§ **Instructions to follow**:
Every line with the string "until" must be copied from the entries below.

^^^^

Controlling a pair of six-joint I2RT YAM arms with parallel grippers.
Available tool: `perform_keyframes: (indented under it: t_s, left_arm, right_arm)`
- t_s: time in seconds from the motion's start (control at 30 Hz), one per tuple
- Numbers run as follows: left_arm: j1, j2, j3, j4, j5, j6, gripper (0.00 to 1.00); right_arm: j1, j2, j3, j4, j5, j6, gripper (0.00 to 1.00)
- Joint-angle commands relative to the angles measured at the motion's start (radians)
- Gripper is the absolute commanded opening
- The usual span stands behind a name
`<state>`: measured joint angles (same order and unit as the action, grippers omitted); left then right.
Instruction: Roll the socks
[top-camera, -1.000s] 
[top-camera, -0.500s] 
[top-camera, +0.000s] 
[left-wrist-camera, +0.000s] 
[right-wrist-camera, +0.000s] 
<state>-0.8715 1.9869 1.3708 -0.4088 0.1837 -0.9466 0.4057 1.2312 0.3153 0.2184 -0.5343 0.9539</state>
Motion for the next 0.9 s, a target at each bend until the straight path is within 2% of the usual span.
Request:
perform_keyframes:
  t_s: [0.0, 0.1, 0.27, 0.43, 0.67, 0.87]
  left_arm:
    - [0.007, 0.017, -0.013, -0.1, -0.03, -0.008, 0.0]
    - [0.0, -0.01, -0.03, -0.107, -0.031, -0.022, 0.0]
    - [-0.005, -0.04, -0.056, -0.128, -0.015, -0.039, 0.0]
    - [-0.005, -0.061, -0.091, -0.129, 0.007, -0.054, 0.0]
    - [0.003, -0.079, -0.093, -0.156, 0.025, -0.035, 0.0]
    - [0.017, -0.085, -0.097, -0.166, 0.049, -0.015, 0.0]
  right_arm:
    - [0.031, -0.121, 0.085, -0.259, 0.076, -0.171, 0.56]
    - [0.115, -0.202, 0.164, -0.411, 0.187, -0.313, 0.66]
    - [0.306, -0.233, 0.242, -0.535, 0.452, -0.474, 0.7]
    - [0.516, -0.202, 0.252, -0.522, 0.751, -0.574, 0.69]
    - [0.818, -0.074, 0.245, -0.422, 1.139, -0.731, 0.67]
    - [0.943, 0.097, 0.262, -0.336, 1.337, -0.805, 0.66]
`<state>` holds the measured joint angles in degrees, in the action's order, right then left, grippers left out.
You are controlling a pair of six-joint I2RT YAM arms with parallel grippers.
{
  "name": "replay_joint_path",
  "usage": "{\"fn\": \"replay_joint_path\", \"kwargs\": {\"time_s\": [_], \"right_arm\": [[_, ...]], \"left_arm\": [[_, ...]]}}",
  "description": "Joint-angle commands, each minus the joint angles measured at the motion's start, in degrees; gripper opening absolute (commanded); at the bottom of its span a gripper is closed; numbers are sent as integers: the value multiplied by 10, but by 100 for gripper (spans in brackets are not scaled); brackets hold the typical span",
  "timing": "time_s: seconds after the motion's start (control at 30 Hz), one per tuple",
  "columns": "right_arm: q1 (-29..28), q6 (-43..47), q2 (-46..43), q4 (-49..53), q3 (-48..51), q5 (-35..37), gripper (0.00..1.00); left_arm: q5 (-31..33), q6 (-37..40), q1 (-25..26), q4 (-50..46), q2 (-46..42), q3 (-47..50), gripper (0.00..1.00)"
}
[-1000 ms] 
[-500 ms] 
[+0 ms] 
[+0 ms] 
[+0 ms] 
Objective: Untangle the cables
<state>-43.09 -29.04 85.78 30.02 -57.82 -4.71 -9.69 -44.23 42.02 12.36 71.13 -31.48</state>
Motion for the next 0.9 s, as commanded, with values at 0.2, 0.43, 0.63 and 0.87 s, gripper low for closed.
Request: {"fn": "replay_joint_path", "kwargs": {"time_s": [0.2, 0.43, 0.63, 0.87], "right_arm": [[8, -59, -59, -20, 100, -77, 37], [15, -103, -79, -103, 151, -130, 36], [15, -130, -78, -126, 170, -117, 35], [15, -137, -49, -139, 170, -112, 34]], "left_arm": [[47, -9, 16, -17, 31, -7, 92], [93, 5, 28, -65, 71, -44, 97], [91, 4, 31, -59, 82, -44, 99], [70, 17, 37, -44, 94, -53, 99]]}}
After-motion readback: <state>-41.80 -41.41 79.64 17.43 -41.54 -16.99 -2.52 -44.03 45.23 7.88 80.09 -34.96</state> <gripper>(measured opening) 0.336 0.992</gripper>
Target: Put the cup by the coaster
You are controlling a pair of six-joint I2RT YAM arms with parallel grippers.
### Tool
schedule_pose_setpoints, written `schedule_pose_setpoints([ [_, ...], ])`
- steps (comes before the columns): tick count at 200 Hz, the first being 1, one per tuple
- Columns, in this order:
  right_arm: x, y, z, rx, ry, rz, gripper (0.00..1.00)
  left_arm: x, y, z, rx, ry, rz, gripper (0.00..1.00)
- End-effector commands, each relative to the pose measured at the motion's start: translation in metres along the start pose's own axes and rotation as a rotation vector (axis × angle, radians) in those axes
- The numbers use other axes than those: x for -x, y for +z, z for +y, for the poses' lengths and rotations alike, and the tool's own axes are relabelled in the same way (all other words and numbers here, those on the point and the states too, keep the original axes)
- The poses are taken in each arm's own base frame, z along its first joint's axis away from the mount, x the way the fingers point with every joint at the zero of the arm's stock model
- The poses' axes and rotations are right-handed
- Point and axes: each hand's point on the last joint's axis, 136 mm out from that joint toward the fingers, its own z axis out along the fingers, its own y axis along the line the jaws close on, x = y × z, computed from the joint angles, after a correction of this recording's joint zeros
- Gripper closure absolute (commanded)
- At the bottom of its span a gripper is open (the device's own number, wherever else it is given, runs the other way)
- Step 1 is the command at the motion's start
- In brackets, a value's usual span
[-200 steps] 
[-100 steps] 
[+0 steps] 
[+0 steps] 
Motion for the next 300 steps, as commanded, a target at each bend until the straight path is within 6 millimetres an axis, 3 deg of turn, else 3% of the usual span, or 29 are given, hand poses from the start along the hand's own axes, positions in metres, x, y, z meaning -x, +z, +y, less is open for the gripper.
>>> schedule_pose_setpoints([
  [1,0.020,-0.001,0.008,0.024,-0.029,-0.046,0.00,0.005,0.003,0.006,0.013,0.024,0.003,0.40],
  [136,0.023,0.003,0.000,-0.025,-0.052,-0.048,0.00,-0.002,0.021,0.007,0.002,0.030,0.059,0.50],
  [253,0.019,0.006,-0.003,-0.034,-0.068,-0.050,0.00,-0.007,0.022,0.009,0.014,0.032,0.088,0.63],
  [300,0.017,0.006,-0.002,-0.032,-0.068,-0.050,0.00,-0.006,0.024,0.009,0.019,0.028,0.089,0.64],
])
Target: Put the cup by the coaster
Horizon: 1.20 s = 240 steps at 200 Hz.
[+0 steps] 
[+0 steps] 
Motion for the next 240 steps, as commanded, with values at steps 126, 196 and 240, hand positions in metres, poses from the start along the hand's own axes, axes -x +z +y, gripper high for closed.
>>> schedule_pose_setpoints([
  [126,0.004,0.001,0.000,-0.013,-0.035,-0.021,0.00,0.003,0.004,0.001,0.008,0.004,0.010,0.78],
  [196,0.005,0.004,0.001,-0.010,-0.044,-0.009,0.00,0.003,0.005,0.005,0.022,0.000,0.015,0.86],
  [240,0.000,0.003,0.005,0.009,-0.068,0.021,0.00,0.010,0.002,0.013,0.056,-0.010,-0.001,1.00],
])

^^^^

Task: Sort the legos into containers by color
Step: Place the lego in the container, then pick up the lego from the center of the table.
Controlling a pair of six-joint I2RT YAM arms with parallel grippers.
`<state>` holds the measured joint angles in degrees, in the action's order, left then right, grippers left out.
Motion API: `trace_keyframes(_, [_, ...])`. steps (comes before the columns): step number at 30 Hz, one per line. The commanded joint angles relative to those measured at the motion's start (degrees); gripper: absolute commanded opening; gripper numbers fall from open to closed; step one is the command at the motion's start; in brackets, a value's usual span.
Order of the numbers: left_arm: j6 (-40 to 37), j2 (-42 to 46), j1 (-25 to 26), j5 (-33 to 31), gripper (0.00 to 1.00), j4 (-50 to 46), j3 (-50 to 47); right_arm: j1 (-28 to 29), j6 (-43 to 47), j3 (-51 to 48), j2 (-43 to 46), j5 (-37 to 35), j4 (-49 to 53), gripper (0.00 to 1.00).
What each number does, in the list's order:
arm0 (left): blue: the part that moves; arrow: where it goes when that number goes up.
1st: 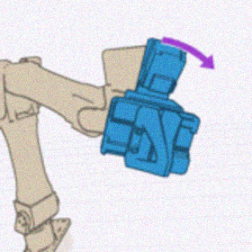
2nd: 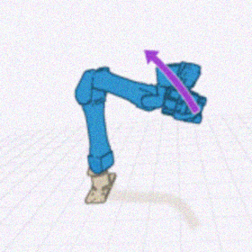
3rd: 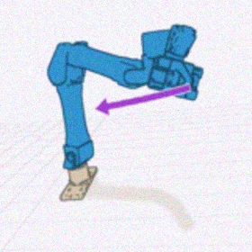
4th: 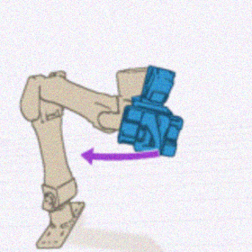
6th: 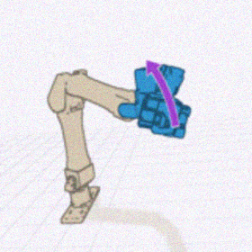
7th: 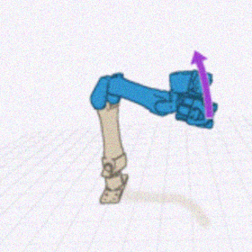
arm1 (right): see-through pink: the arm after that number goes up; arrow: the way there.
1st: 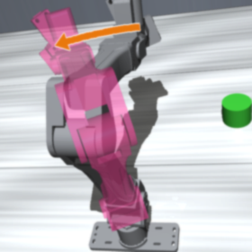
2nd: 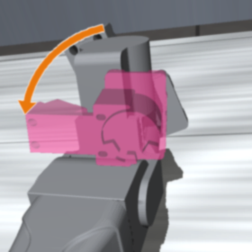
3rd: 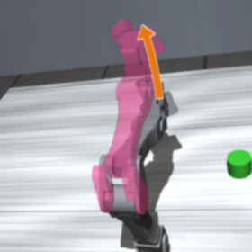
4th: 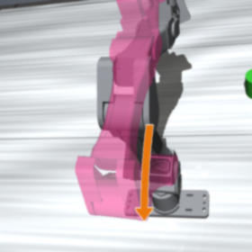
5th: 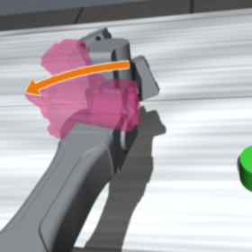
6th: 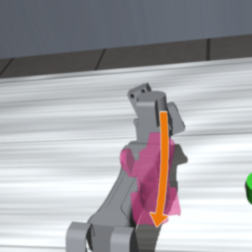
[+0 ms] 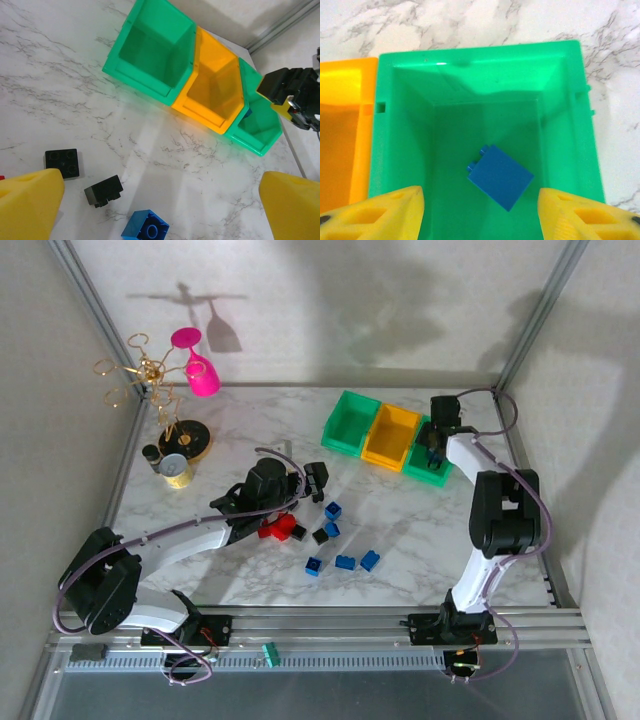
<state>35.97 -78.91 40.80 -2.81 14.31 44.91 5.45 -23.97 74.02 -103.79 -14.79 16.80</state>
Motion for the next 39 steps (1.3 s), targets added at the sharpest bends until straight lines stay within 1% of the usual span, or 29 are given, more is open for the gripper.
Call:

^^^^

§ **Solution to the problem**:
Motion for the next 0.9 s, a target at each bend until the straight path is within 2% of the usual span.
Motion for the next 300 steps, as commanded, a target at each bend until the straight path is within 6 millimetres an axis, 3 deg of turn, else 3% of the usual span, or 29 are given, hand poses from the start along the hand's own axes, positions in metres, x, y, z meaning -x, +z, +y, less is open for the gripper.
Motion for the next 39 steps (1.3 s), targets added at the sharpest bends until straight lines stay within 1% of the usual span, or 29 are given, more is open for the gripper.

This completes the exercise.